仏は、一切は心が作っていることを知っているのに対し、迷いの衆生はそれを知らないと言うことだけです。

 

 

歴史上の仏陀は、自らの想いによって人生や環境が作られていくんだということを説いたのですが、仏教なるものはどんどん変質していきます。

思いをなくし、自らの主体性もなくしていきます。

そんなものは仏陀の真意ではないと叫んで誕生したのが、大乗仏典の数々です。

インドでは大乗仏教は誰からも相手にされませんでしたが、中国に渡って大流行します。グレゴリー・ショペンが言う通りだと思います。

しかし、その大乗仏教も、自らの本体に実体があるだのないだのばかり議論するようになり、部派仏教と同じ道、主体性を喪失させる方向に向かっていきます。

 

今の仏教(大乗仏教、上座部仏教問わず)にしても、アドヴァイタから派生したノンデュアリティにしても、想いによる創造を捨て去った虚無思想となっています。

 

心はたくみなる画家なのです。

仏はそれを知って、仏国土を作っているのです。

迷いの衆生はそれを知らなくて、想いを妄想にしてしまっていますから、想念の流れ、激流に流されっぱなしで、次々とろくでもない世界を作り上げてしまっています。

それを仏教徒やノンデュアリティたちは『因縁だから仕方がない』『災難に遭うときは災難に遭えばよく候』と言っているのです。

 

絵を描けない画家ばかり量産してきたのが、今の仏教でありアドヴァイタです。

 

創造の主体を見失った虚無思想ばかり蔓延っているのです。

 

 

 

 

ちなみに、上に挙げた唯心偈は、破地獄の文と言われているようです。

破地獄の文は法華経の自我偈について言われていますが、華厳経唯心偈についても言われており、その出所は今昔物語の次の話によるものだそうです。

 

 

今昔物語巻六

震旦王氏、誦華厳経偈
     得活語  第三十三
今ハ昔、震旦ノ京師ニ人有リケリ。

姓ハ王ノ氏、戒行ヲ持セズシテ善ヲ修セズ。

文明元年ト云フ年、王氏、身ニ病ヲ受ケテ忽ニ死ス。

而ルニ左右ノ脇暖カ也。
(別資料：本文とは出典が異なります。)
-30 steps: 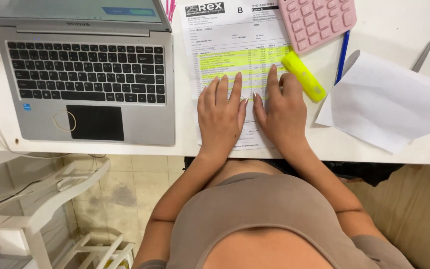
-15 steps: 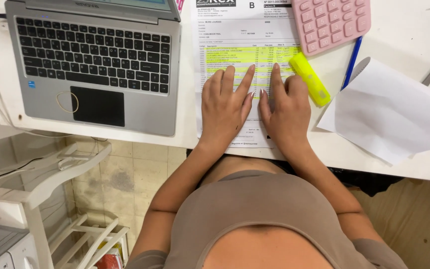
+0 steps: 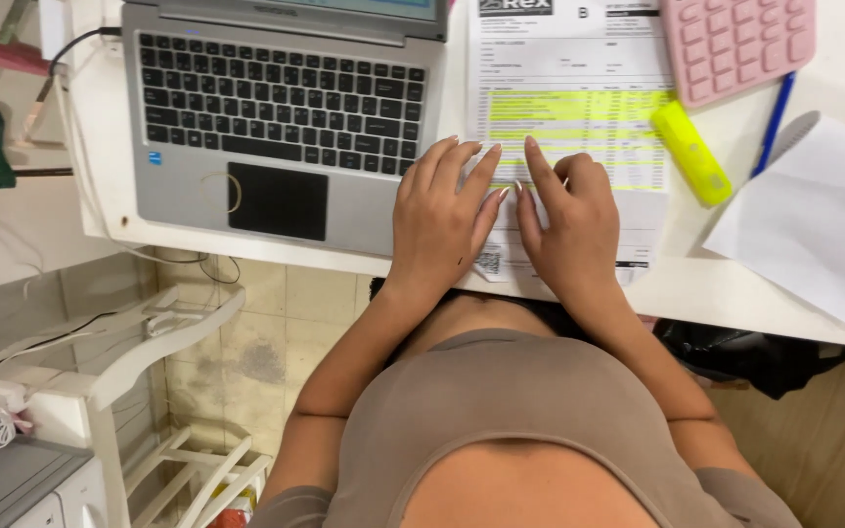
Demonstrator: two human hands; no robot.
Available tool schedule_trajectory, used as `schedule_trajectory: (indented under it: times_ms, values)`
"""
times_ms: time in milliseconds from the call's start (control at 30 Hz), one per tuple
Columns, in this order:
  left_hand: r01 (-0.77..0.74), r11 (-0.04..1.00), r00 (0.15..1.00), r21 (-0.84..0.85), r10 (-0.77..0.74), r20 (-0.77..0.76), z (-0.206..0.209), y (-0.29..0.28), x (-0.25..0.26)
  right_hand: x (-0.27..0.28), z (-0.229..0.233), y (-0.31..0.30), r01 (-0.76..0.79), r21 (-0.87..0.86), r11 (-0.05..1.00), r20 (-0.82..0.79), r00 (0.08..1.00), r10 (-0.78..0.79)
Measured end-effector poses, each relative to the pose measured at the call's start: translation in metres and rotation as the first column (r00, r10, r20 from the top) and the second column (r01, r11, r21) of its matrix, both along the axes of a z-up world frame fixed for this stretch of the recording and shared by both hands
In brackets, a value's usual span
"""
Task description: Updating inventory records on a laptop by cross-referencing a printed list, using a calculator for verification, and a highlighter to track progress.
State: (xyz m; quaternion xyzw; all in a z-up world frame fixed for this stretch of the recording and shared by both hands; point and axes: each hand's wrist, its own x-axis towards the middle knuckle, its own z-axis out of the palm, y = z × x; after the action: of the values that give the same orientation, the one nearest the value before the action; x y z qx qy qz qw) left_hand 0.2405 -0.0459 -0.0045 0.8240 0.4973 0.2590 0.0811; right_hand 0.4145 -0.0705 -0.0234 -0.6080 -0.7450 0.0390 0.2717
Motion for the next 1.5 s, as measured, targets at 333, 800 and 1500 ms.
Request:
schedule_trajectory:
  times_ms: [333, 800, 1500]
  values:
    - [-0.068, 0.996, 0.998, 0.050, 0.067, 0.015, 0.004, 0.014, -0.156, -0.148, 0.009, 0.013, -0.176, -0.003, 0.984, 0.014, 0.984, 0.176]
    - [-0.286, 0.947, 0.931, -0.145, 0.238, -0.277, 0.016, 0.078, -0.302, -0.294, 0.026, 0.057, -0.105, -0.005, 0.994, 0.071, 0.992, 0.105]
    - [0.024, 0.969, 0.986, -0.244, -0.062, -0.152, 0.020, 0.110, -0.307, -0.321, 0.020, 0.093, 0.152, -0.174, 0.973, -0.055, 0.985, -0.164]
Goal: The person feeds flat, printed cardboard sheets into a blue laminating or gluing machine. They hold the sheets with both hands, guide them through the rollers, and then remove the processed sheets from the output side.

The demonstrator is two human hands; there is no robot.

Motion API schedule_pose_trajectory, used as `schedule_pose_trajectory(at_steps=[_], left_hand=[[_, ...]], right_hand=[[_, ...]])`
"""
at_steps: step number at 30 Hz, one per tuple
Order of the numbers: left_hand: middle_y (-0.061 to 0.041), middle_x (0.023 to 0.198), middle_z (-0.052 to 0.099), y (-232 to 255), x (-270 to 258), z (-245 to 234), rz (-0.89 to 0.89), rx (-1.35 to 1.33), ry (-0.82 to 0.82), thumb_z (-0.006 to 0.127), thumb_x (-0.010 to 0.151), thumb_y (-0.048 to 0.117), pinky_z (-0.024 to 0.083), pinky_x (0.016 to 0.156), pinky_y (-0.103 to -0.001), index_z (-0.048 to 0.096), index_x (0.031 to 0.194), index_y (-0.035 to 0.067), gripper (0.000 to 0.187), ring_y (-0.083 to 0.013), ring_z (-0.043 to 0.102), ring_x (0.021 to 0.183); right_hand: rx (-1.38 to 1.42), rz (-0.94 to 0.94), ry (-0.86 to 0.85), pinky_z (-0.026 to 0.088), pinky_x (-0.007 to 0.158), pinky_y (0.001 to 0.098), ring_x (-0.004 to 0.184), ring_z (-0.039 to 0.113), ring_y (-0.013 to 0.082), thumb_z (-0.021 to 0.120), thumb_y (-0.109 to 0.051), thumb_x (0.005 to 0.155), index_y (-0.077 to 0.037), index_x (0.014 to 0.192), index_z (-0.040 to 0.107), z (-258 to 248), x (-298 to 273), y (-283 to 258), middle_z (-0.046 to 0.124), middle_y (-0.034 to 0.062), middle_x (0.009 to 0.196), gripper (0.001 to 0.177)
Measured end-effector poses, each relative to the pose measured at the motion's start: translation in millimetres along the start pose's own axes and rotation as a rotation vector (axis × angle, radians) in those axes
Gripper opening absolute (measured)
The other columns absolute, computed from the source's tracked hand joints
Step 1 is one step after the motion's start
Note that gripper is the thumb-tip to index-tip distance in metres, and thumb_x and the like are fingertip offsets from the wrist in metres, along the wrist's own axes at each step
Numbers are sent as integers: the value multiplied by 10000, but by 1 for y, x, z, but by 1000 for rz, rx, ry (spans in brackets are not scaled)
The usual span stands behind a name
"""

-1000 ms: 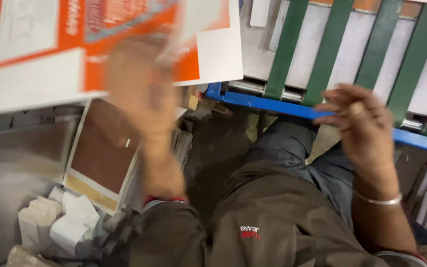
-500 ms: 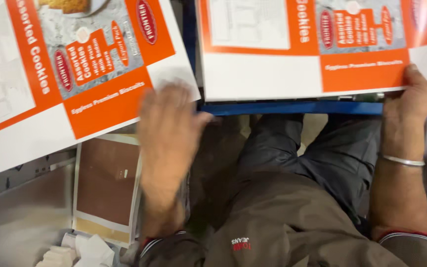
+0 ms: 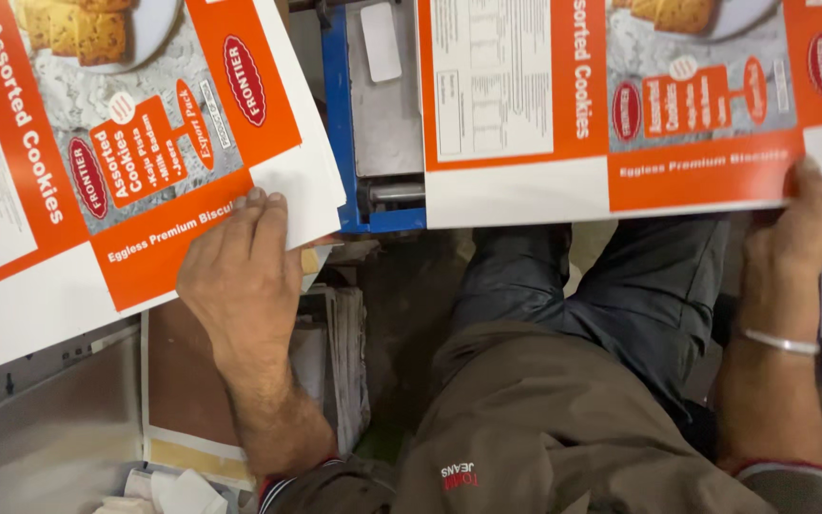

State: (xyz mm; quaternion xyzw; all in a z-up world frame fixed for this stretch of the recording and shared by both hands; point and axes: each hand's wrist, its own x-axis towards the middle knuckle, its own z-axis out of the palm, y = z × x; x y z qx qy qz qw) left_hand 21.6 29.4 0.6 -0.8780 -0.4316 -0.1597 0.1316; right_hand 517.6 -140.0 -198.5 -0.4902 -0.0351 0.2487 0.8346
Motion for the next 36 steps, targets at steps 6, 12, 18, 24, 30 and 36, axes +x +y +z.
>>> schedule_pose_trajectory(at_steps=[6,12,18,24,30,36], left_hand=[[-112,1215,717,6,3,-2,-26,-32,-42,834,797,120,540,949,-433,722,1204,43,429,-307,684,1114],[-148,1297,685,-16,-3,-14,-23,-176,-27,791,874,145,489,1036,-467,686,1284,31,438,-354,635,1192],[-161,1353,684,-29,-21,-6,-124,-180,72,622,928,10,512,1100,-446,669,1330,8,405,-341,663,1274],[-182,1214,725,-44,-10,-15,-177,-347,244,622,1045,4,544,978,-438,686,1239,-20,206,-375,706,1099],[-200,1354,659,28,13,5,-120,-230,163,627,902,69,482,1110,-505,621,1329,-43,442,-390,620,1258],[-195,1397,591,136,31,18,215,-394,-73,731,887,274,352,1168,-637,629,1314,-10,523,-366,513,1356]], right_hand=[[48,12,-196,625,1059,477,1209,710,353,558,25,1072,106,1447,499,4,70,38,642,245,1383,388],[-38,334,-245,661,937,446,1106,745,297,486,-139,1074,6,1371,515,25,54,53,678,165,1243,332],[-276,400,-311,646,921,398,1080,733,296,474,-147,1129,57,1387,512,23,5,50,689,186,1213,331],[-217,411,-558,612,946,409,1124,699,319,492,-141,1132,69,1430,510,71,-46,30,656,228,1300,365],[-52,532,-1039,633,949,432,1197,682,322,565,-154,1042,6,1432,493,140,-125,11,627,184,1374,427],[127,643,-733,593,984,447,1243,649,292,579,-76,1089,1,1485,484,141,-145,33,597,169,1399,415]])
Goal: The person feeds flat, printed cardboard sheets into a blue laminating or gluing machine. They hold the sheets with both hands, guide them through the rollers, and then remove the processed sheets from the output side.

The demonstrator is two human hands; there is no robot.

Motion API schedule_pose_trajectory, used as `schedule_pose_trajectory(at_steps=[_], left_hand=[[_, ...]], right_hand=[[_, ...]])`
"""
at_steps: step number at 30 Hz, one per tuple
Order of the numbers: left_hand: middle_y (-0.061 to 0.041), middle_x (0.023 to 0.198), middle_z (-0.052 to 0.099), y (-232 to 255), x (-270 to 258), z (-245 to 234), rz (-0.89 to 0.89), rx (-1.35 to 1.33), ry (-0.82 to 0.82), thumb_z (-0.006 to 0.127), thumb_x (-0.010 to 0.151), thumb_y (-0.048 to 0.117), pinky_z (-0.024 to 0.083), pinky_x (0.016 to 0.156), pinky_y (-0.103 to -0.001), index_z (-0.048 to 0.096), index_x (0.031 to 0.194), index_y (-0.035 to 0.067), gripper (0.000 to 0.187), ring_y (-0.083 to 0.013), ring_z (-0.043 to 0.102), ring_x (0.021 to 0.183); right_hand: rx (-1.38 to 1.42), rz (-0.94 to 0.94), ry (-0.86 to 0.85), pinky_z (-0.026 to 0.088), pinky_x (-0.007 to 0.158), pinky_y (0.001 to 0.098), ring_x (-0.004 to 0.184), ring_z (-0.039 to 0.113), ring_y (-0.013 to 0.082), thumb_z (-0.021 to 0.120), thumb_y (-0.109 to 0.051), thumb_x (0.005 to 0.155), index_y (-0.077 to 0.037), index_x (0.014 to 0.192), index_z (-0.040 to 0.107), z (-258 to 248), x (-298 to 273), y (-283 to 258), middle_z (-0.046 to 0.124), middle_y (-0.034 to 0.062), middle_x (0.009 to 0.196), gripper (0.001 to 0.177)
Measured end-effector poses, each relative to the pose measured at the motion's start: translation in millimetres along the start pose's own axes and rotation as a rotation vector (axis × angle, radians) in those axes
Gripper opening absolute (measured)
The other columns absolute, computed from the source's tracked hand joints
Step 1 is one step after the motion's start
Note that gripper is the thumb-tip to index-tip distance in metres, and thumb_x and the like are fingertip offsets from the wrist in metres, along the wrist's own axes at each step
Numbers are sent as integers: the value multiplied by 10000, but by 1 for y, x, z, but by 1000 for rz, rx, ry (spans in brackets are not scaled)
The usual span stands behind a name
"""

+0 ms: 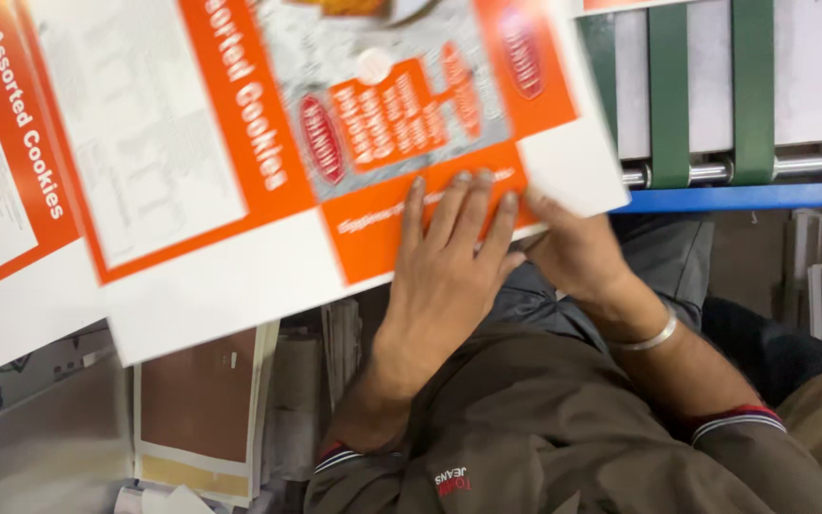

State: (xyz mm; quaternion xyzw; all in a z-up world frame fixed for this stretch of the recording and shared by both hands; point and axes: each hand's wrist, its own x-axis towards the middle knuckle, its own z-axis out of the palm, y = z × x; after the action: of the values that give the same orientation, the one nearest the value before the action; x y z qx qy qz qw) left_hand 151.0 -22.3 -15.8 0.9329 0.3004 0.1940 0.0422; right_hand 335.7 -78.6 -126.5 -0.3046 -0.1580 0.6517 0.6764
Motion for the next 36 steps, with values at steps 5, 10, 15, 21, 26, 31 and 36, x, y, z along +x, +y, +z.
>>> schedule_pose_trajectory(at_steps=[5,10,15,21,26,31,36], left_hand=[[-190,1426,576,-27,-26,-42,-145,72,-19,761,931,297,313,1207,-632,620,1360,4,538,-369,488,1386],[-225,1464,553,-68,-44,-63,-266,199,-19,755,952,252,328,1201,-574,608,1381,-28,533,-411,460,1412],[-228,1412,621,-102,-47,-58,-261,398,-9,705,976,108,452,1163,-477,617,1390,-45,450,-380,576,1364],[-138,1229,705,-114,-55,-60,-230,393,110,734,966,57,553,1016,-417,688,1261,19,301,-310,691,1195],[-96,1179,709,-116,-62,-57,-235,400,123,769,869,52,558,973,-410,712,1203,45,339,-284,700,1153],[-91,1158,712,-121,-63,-56,-248,368,155,785,805,62,550,926,-431,720,1204,63,405,-286,699,1097],[-86,1162,716,-120,-61,-52,-280,367,148,787,801,46,537,954,-431,717,1206,68,412,-289,689,1104]], right_hand=[[-80,-327,406,598,1139,423,1341,643,282,539,-1,1071,0,1513,465,-65,23,-56,587,151,1469,448],[-225,-633,505,616,1205,487,1372,657,362,477,123,1043,37,1490,429,-183,23,-96,590,218,1484,458],[-269,-750,570,615,1204,504,1368,686,392,460,153,1070,83,1496,430,-263,-3,-110,592,264,1502,433],[-377,-712,706,636,1210,459,1350,655,338,431,148,1072,111,1517,473,-260,-68,-93,581,254,1514,448],[-496,-684,780,606,1165,411,1313,692,301,488,135,1038,108,1458,505,-225,-97,-68,623,212,1451,421],[-457,-710,683,599,1174,403,1322,686,298,510,110,1070,116,1474,518,-209,-64,-76,633,208,1452,404],[-245,-709,649,630,1104,421,1259,709,320,524,41,1047,115,1407,522,-208,-2,-90,666,210,1362,368]])
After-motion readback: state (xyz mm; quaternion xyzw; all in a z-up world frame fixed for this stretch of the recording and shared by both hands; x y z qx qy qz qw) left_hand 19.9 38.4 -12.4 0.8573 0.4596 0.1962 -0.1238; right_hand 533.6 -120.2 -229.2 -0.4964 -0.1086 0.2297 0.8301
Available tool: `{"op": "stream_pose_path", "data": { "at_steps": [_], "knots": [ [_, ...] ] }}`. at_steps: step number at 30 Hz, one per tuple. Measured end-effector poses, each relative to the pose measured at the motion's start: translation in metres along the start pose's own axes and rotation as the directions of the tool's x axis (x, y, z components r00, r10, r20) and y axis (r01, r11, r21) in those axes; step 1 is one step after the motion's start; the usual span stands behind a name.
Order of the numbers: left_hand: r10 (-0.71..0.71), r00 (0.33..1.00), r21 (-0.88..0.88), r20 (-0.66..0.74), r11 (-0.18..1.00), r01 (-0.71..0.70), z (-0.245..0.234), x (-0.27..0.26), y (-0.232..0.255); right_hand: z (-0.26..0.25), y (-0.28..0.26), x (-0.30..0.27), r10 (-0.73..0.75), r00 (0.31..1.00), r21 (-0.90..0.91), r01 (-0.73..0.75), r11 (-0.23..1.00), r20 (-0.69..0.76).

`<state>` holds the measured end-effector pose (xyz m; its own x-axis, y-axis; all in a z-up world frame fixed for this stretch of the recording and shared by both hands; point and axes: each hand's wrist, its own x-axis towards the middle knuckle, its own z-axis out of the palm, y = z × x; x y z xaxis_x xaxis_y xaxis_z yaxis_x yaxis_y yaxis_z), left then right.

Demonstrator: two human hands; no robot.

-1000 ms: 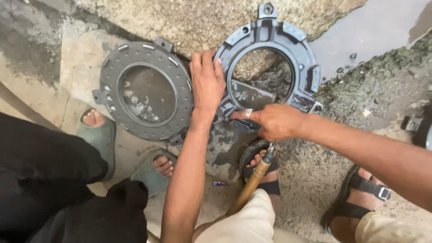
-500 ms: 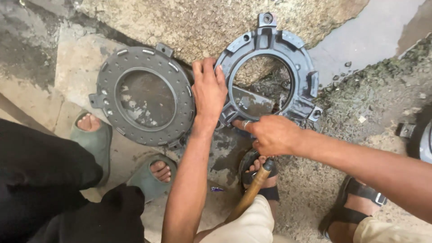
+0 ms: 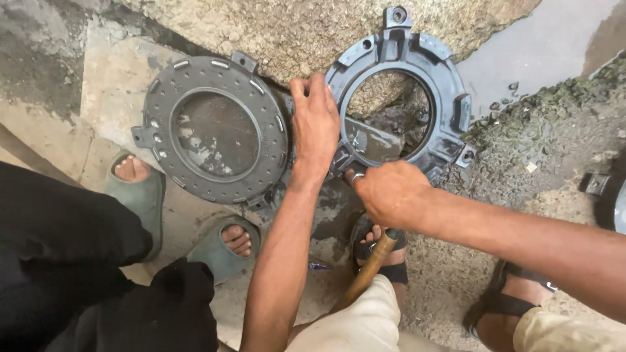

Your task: Cleaning and washing large circular mechanical housing parts and rings with water and hands.

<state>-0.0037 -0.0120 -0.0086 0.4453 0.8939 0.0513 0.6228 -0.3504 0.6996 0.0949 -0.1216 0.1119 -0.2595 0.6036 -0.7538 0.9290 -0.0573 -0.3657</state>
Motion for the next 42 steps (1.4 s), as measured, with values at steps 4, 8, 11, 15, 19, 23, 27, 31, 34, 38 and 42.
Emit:
{"op": "stream_pose_path", "data": {
  "at_steps": [4, 8, 11, 15, 19, 23, 27, 31, 34, 38, 42],
  "knots": [
    [0.028, 1.0, -0.003, 0.012, 1.0, -0.028, 0.009, 0.014, 0.004, 0.01, 0.007, 0.012, 0.081, 0.996, 0.027, -0.08, 0.996, -0.031],
    [0.005, 0.999, 0.039, 0.043, 0.999, -0.006, 0.0, 0.006, 0.003, 0.028, -0.002, 0.017, 0.047, 0.996, 0.016, -0.046, 0.999, -0.076],
    [-0.031, 0.996, 0.018, 0.078, 0.999, 0.03, 0.002, 0.01, 0.013, 0.023, 0.004, 0.006, 0.026, 0.998, 0.007, -0.025, 1.0, -0.051],
    [-0.043, 0.995, 0.039, 0.092, 0.998, 0.04, -0.002, 0.01, 0.016, 0.023, 0.0, 0.005, 0.07, 0.992, 0.013, -0.069, 0.998, -0.108],
    [-0.079, 0.987, 0.054, 0.138, 0.996, 0.072, -0.001, 0.001, 0.006, 0.027, -0.002, 0.014, 0.048, 0.996, 0.044, -0.044, 0.998, -0.076],
    [-0.001, 0.998, 0.004, 0.058, 1.0, 0.001, 0.003, 0.008, 0.013, 0.027, 0.019, 0.01, 0.045, 0.994, 0.04, -0.041, 0.998, -0.1],
    [-0.001, 0.998, 0.047, 0.058, 0.999, -0.002, -0.003, 0.004, 0.009, 0.033, 0.046, -0.001, 0.105, 0.958, 0.425, 0.02, 0.905, -0.268],
    [0.019, 0.999, 0.046, 0.041, 0.999, -0.021, 0.007, 0.005, 0.013, 0.1, 0.074, 0.008, 0.288, 0.957, 0.948, -0.054, 0.314, -0.041],
    [-0.054, 0.996, 0.071, 0.07, 0.996, 0.049, -0.006, 0.0, 0.007, 0.111, 0.051, 0.01, 0.244, 0.968, 0.927, 0.035, -0.374, 0.062],
    [-0.03, 0.997, 0.044, 0.067, 0.999, 0.027, 0.005, 0.004, 0.014, 0.088, 0.032, 0.005, 0.306, 0.952, 0.846, 0.172, -0.505, -0.011],
    [-0.011, 1.0, 0.087, 0.022, 0.996, 0.009, 0.007, 0.005, 0.007, 0.07, 0.018, 0.007, 0.332, 0.942, 0.805, 0.238, -0.543, -0.055]
  ]
}}
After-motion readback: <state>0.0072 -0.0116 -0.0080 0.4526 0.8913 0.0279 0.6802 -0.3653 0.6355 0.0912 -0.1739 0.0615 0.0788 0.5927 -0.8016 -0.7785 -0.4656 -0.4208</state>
三日ヲ経テ甦リヌ。

身ヲ大地ニ投ゲテ泣キ悲ムデ冥途ノ事ヲ語リテ云ク、「我死セシ時、二人ノ冥官来リテ我ヲ追テ地獄ノ門ニ至ル。其時ニ一人ノ沙門来リテ我ニ告ゲ云ワク、我ハコレ地蔵菩薩也。汝京師ニ有リシ時、我形像一躰ヲ模シタリキ。

而ルヲ未ダ供養セズシテ投ゲ棄テキ。然リト雖我像ヲ模セル恩ヲ報ヒムト思フ、ト宣ヒテ一行ノ偈ヲ王氏ニ教エテ誦セシム。

其文ニ云ハク。若人欲了知 三世一切仏 應答如是観 心造諸如来 云々。 

沙門此偈ヲ教エ終リテ宣ハク、此ノ偈ヲ誦ズレバ地獄ノ門ヲ閉ヂテ浄土ノ門ヲ開ク也、ト。

王氏既ニ此ノ偈ヲ受ケ得テ遂ニ城ニ入リヌ。

閻魔王在シテ問ヒテ宣ハク、此人如何ナル功徳カ有ル、ト。

王氏答エテ曰ク、我愚癡ナル故ニ善ヲ修セズ、戒ヲ持セズ、但一四句ノ偈ヲ受持セリ、ト。

王宣ハク、汝今誦シテムヤ否ヤ、ト。

王氏習フ所ノ偈ヲ誦ス。其時ニ音ノ及ブ所ノ罪人、皆遁ルル事ヲ得ツ。

王モ亦此偈ヲ誦スルヲ聞キ給ヒテ、恭敬シテ、『速ヤカニ人間ニ還リヌ、』ト宣フ。

『此故ニ我甦也』ト云フ。

其ノ後諸ノ僧ニ向ヒテ此ノ事ヲ語ル。

然レバ華厳経ノ功徳無量也。

一四句ノ偈ヲ誦セル猶此ノ如シ、如何ニ況ンヤ解説シ書写供養セラム人ノ功徳ヲ思ヒ遣ルベシトナム語リ伝エタルトヤ。